Stored data —

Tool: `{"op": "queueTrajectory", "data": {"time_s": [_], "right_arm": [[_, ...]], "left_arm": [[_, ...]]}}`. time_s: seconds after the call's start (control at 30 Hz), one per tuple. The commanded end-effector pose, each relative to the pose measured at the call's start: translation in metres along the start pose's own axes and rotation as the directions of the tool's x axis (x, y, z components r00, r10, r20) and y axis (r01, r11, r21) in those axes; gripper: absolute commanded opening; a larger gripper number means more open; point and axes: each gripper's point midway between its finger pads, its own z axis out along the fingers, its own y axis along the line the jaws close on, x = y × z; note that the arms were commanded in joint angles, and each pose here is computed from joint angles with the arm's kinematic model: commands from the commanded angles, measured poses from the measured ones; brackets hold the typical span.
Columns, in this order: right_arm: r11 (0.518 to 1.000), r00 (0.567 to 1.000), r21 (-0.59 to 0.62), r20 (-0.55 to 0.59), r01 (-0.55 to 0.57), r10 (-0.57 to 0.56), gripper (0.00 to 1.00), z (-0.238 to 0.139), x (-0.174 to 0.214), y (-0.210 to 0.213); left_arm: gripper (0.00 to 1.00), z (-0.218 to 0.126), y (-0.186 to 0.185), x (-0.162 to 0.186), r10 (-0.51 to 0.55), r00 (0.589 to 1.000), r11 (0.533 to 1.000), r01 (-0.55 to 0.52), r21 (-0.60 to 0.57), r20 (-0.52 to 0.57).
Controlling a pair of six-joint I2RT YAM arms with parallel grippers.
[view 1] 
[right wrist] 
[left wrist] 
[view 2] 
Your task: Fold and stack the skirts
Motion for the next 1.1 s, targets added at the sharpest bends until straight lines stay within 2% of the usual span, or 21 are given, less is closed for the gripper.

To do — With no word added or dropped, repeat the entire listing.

Answer for the task —
Tool: `{"op": "queueTrajectory", "data": {"time_s": [_], "right_arm": [[_, ...]], "left_arm": [[_, ...]]}}`. time_s: seconds after the call's start (control at 30 Hz), one per tuple. The commanded end-effector pose, each relative to the pose measured at the call's start: translation in metres along the start pose's own axes and rotation as the directions of the tool's x axis (x, y, z components r00, r10, r20) and y axis (r01, r11, r21) in those axes; gripper: absolute commanded opening; a larger gripper number means more open; point and axes: each gripper's point midway between its finger pads, its own z axis out along the fingers, its own y axis along the line the jaws close on, x = y × z; note that the arms were commanded in joint angles, and each pose here is computed from joint angles with the arm's kinematic model: commands from the commanded angles, measured poses from the measured ones; brackets hold the typical span.
Columns, in this order: right_arm: r11 (0.518 to 1.000), r00 (0.567 to 1.000), r21 (-0.59 to 0.62), r20 (-0.55 to 0.59), r01 (-0.55 to 0.57), r10 (-0.57 to 0.56), gripper (0.00 to 1.00), z (-0.238 to 0.139), x (-0.174 to 0.214), y (-0.210 to 0.213); left_arm: gripper (0.00 to 1.00), z (-0.218 to 0.126), y (-0.186 to 0.185), x (-0.162 to 0.186), r10 (-0.51 to 0.55), r00 (0.589 to 1.000), r11 (0.533 to 1.000), r01 (-0.55 to 0.52), r21 (-0.60 to 0.57), r20 (-0.52 to 0.57).
Controlling a pair of six-joint I2RT YAM arms with parallel grippers.
[view 1] 
[right wrist] 
[left wrist] 
[view 2] 
Your task: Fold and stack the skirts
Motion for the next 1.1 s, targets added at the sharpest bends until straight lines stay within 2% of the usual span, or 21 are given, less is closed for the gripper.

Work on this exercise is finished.